Materials provided:

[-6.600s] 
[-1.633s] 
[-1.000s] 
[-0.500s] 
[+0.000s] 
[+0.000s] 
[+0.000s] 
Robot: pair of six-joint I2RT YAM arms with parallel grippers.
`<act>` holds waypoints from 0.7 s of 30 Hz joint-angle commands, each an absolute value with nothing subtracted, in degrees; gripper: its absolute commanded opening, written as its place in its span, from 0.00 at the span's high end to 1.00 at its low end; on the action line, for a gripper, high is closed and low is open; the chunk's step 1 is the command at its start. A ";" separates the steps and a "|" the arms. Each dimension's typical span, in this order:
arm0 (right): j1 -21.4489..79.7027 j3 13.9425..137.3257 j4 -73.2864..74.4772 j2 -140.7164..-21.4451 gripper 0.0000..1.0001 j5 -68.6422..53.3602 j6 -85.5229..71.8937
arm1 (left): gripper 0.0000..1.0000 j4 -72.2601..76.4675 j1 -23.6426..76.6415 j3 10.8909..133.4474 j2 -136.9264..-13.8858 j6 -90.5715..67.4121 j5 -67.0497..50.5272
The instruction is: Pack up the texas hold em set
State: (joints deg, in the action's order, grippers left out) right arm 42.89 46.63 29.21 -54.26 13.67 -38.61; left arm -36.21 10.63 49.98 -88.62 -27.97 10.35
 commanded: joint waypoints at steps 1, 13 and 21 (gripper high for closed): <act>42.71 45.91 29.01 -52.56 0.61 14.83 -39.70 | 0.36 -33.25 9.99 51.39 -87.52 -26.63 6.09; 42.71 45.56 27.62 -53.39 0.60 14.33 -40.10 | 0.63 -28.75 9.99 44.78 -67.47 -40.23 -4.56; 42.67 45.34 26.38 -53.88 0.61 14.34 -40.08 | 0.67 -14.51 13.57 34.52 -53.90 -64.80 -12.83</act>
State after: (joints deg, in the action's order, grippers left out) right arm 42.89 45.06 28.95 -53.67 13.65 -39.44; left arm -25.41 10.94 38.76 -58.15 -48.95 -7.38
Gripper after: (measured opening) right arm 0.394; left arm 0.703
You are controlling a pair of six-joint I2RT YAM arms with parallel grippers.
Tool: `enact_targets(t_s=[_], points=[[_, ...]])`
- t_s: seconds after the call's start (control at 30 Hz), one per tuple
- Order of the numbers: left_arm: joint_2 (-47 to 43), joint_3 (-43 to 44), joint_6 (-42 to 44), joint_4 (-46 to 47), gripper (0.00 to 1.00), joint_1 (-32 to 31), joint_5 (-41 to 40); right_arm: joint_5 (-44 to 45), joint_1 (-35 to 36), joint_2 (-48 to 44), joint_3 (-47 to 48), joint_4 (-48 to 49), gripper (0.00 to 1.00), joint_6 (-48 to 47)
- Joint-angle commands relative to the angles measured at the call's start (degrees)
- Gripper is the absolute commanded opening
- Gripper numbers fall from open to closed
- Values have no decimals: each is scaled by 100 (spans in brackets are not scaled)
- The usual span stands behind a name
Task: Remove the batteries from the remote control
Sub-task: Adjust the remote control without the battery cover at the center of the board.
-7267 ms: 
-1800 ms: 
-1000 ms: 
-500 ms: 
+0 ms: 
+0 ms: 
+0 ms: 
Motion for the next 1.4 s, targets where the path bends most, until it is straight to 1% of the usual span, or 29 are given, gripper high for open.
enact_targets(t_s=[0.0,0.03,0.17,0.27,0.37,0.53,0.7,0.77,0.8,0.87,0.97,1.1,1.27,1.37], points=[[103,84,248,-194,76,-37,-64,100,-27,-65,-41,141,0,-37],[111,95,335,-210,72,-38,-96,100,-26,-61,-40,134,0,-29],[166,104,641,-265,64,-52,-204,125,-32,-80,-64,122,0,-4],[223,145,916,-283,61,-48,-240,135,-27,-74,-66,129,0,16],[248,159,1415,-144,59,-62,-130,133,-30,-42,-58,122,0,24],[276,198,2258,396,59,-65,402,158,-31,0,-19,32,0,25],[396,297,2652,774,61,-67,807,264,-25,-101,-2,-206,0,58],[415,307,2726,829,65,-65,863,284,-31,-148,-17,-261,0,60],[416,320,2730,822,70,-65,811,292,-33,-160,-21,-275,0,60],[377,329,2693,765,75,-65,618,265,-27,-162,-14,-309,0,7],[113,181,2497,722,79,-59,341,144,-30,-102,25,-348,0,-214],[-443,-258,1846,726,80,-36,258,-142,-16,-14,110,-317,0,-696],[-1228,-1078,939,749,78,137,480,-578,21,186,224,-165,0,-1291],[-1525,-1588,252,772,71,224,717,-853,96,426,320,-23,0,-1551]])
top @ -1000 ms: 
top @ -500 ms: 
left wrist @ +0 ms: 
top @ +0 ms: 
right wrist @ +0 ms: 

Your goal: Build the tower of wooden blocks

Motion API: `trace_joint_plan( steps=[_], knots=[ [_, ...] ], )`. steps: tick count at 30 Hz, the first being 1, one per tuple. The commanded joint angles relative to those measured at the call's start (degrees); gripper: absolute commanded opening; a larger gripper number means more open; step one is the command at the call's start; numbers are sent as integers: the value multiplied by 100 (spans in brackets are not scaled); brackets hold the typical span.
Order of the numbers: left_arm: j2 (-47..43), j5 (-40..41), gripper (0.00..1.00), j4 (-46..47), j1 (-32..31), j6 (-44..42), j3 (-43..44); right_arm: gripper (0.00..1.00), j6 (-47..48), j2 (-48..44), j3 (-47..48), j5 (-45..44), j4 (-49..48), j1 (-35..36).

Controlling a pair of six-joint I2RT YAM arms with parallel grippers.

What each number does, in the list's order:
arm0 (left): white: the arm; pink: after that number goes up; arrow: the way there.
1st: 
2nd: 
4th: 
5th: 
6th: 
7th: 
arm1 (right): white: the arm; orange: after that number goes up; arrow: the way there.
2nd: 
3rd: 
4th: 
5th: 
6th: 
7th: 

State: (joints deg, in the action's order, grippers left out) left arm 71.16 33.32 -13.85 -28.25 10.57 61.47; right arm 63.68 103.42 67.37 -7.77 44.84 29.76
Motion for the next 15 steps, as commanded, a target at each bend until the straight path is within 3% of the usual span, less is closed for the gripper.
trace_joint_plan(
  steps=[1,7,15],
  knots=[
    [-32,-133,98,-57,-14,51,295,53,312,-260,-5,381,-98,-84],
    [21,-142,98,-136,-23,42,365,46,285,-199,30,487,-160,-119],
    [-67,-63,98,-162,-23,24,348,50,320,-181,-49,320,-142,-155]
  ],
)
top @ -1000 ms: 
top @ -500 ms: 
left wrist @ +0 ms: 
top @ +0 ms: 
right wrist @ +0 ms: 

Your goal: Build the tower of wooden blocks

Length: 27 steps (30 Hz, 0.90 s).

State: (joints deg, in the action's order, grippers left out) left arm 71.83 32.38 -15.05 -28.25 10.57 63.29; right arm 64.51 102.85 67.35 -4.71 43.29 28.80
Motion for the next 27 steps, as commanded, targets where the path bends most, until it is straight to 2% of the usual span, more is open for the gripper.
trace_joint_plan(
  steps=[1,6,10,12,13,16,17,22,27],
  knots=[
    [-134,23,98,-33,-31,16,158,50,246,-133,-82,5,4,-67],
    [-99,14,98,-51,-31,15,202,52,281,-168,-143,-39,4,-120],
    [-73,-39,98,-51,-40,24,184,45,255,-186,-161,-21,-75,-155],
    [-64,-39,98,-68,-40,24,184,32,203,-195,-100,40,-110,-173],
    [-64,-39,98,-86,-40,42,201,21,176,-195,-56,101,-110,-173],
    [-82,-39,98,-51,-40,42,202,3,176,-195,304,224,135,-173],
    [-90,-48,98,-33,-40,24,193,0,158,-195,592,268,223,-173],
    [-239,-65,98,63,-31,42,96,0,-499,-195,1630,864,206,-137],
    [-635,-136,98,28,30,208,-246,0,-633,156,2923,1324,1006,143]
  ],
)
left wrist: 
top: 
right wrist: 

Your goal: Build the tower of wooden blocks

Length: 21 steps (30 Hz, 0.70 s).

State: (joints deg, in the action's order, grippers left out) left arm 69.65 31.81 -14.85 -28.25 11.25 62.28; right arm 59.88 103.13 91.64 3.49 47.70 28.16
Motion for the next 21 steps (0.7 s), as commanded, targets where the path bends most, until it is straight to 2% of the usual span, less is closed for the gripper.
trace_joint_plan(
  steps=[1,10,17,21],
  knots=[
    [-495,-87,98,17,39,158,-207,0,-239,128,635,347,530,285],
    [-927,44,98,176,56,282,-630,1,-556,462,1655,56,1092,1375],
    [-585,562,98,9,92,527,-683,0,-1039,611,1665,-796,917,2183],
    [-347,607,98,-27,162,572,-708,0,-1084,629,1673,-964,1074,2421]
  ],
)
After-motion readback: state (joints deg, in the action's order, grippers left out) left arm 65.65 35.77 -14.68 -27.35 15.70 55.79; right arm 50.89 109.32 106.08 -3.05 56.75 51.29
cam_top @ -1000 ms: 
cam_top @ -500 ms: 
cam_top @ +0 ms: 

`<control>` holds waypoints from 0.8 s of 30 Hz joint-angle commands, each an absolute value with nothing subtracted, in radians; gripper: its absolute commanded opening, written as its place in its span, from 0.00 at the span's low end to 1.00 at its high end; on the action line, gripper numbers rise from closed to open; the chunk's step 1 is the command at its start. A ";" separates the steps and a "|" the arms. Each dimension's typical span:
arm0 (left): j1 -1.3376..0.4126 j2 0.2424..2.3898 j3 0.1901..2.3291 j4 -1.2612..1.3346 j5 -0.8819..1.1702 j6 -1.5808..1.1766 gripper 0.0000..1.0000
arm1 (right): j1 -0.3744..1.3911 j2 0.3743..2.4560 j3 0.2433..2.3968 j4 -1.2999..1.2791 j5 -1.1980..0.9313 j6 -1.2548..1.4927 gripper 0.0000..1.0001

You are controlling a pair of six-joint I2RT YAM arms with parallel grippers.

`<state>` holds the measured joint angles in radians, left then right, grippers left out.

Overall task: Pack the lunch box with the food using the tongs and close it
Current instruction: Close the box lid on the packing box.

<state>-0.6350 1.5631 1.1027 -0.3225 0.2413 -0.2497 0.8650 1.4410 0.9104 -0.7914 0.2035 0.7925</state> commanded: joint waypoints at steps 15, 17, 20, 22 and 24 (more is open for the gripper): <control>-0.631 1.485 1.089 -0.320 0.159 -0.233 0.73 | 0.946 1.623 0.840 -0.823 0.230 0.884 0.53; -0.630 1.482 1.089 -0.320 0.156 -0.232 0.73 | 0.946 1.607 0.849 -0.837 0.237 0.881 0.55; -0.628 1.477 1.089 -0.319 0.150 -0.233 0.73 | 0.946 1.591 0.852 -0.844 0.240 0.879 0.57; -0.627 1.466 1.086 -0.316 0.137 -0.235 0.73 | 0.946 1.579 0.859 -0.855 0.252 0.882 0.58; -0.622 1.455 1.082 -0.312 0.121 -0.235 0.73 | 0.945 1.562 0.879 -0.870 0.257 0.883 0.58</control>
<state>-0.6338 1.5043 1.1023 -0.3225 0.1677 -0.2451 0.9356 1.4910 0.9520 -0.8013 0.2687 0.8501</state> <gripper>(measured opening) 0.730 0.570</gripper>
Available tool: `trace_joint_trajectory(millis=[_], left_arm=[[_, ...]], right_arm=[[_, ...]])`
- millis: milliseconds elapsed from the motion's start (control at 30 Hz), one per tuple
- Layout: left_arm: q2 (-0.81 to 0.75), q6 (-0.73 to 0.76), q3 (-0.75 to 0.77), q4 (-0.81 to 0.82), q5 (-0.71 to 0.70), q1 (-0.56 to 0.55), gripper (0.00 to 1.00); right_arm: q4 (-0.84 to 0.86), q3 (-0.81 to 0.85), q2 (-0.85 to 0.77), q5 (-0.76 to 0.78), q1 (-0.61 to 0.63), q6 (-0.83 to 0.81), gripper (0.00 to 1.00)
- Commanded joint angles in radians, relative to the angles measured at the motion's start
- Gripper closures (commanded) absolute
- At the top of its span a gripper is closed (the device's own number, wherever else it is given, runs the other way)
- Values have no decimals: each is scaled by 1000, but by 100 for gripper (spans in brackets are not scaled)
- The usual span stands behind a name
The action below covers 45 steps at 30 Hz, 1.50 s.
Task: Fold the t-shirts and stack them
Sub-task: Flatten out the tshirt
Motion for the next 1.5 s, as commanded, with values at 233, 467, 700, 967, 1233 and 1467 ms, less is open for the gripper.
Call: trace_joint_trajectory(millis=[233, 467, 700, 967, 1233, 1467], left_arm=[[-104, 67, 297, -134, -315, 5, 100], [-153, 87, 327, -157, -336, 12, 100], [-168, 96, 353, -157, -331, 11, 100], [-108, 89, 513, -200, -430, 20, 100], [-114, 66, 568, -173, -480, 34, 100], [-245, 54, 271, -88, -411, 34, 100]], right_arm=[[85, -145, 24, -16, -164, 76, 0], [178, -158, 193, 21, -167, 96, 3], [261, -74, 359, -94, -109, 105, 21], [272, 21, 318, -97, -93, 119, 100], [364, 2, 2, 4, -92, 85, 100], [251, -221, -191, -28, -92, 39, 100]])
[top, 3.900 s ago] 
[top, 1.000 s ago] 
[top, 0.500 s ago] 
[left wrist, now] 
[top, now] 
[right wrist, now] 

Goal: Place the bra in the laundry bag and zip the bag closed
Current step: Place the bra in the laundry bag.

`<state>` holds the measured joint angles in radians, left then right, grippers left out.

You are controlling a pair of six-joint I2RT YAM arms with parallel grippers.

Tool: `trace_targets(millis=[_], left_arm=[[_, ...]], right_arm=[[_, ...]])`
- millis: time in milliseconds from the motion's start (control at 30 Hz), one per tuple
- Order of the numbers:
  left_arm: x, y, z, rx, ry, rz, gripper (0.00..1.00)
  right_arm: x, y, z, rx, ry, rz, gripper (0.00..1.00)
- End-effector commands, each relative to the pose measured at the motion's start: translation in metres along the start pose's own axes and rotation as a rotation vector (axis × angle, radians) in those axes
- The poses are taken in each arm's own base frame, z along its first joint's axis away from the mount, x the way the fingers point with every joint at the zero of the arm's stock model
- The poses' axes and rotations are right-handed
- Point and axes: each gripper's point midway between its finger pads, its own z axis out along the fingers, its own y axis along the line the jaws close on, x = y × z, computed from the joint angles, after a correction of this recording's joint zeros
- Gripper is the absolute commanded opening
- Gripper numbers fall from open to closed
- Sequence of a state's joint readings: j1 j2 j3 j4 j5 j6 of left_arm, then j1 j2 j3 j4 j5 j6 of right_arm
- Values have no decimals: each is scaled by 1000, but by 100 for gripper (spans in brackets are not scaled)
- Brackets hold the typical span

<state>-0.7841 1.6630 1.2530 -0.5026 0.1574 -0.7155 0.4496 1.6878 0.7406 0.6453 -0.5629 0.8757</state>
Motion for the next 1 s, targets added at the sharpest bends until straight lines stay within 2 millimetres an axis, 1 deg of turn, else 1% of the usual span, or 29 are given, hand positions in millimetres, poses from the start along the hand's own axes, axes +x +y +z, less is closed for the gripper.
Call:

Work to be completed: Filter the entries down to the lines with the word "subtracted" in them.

Answer to this problem:
`<act>` holds waypoints from 0.7 s of 30 Hz joint-angle commands, each an absolute value with nothing subtracted, in degrees; gripper: its absolute commanded opening, written as its place in its span, from 0.00 at the span's high end to 1.00 at its low end; on the action line, for a gripper, high is closed and low is open; the chunk's step 1 is the command at its start. A ";" separates the steps and a "|" the arms. Each dimension's typical span, in this order:
`<control>` holds waypoints from 0.8 s of 30 Hz joint-angle commands, each an absolute value with nothing subtracted, in radians; gripper: its absolute commanded opening, written as its place in its span, from 0.00 at the span's low end to 1.00 at its high end; on the action line, gripper numbers rise from closed to open; the chunk's step 1 is the command at its start. A ";" separates the steps and a "|" the arms. Each dimension's typical span:

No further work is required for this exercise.